Laura Doddington from WTW said insurers are now seeing measurable returns from analytics investments.

Firms that moved early are translating data into pricing, underwriting, and portfolio decisions more effectively.

According to Beinsure analysts, this shift moves analytics from optional capability into baseline requirement across competitive markets.

Adoption in underwriting and pricing has already reached high levels. Nearly all surveyed insurers use analytics in these functions.

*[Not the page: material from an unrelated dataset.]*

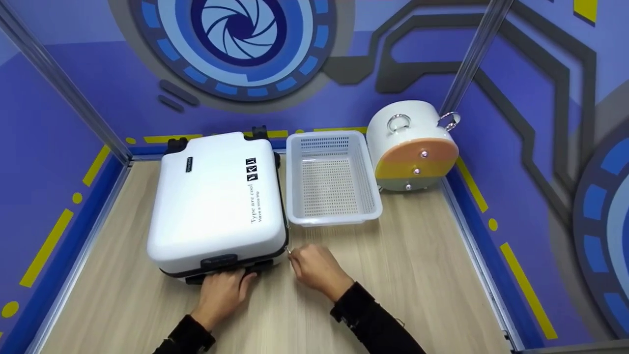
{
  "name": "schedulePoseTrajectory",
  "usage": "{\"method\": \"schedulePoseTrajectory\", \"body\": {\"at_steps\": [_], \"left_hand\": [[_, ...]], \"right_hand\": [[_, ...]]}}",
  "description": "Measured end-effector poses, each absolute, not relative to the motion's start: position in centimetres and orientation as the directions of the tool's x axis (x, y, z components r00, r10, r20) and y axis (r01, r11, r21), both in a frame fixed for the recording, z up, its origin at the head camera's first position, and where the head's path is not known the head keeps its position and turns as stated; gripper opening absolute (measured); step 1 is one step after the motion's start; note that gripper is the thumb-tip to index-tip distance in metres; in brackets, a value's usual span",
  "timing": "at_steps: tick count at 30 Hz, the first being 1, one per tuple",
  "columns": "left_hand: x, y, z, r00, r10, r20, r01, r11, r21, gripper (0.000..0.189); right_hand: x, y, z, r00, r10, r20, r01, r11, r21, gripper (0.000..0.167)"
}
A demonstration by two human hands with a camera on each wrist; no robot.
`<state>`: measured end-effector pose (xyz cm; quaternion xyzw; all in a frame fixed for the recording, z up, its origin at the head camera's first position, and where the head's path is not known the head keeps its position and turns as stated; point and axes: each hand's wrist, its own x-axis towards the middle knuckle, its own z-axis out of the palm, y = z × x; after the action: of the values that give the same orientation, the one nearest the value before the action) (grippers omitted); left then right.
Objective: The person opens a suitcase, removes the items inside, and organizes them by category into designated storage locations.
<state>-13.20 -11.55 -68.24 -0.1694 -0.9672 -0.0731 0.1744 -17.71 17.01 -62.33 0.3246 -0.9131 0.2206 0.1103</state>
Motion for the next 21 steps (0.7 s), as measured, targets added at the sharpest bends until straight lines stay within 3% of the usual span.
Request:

80% rely on advanced rating and pricing models. Another 11% plan to deploy them soon. Predictive pricing models are becoming standard across the industry.

Claims operations still lag but momentum is building. About 33% of insurers use analytics for fraud detection. Around 29% apply it to severity assessment.

Those figures are expected to reach 65% to 70% within two years. Automation is also expanding. About 36% plan to introduce straight-through processing in claims workflows, up from 14% today.

Generative AI adoption is accelerating. More than half of insurers already use large language models in some capacity. Another 29% expect to adopt them within two years.

Usage in underwriting remains limited for now. Only 16% currently apply AI to support underwriting decisions. That share could reach 60% by 2028.

If current plans hold, AI adoption across underwriting, claims, and customer service could double or triple within the next few years. Growth depends less on intent and more on execution. Many firms still struggle with foundational issues.

Data quality remains the main constraint. Around 42% of respondents cite poor data quality and limited access as major barriers. IT bottlenecks add further friction, slowing deployment and integration across systems.

Cultural readiness also trails technology investment. Only 20% of insurers report having a defined analytics strategy guiding daily operations. Just 12% provide regular analytics training to employees. Skills gaps remain visible.

Doddington pointed to the need for stronger data governance and infrastructure. Without that foundation, AI deployment can amplify existing inefficiencies rather than fix them.

Firms that resolve data and system constraints move faster from experimentation into production use.

The survey includes responses from 59 insurers across the United States and Canada. Participants represent senior leaders in analytics, actuarial, and strategy roles.

Results show a widening divide between firms that operationalize analytics and those still building core capabilities.